%%
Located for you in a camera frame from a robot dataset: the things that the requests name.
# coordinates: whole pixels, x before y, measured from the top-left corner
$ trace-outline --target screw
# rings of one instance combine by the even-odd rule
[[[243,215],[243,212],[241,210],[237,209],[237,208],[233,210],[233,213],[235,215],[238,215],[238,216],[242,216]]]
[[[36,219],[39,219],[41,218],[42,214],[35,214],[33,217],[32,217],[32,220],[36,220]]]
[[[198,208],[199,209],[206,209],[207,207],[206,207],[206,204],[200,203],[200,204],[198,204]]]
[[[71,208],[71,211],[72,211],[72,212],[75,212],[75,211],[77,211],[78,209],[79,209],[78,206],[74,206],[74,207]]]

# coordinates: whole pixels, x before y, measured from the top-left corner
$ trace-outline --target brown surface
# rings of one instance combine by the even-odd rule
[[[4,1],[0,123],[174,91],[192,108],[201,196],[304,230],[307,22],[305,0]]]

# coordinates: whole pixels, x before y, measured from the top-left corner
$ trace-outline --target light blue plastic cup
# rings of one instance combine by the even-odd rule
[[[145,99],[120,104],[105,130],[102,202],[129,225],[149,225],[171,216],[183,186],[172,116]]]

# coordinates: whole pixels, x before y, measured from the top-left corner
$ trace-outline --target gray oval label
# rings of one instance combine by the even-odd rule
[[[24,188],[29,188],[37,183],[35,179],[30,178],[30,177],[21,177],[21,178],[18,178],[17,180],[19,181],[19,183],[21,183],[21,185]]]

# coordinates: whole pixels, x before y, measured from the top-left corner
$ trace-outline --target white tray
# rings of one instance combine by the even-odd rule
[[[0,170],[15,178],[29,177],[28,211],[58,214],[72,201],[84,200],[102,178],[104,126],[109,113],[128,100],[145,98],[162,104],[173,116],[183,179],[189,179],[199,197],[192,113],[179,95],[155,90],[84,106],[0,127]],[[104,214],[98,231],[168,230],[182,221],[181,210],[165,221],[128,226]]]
%%
Within the data above, how many lines include "target"? The number alone is the answer.

5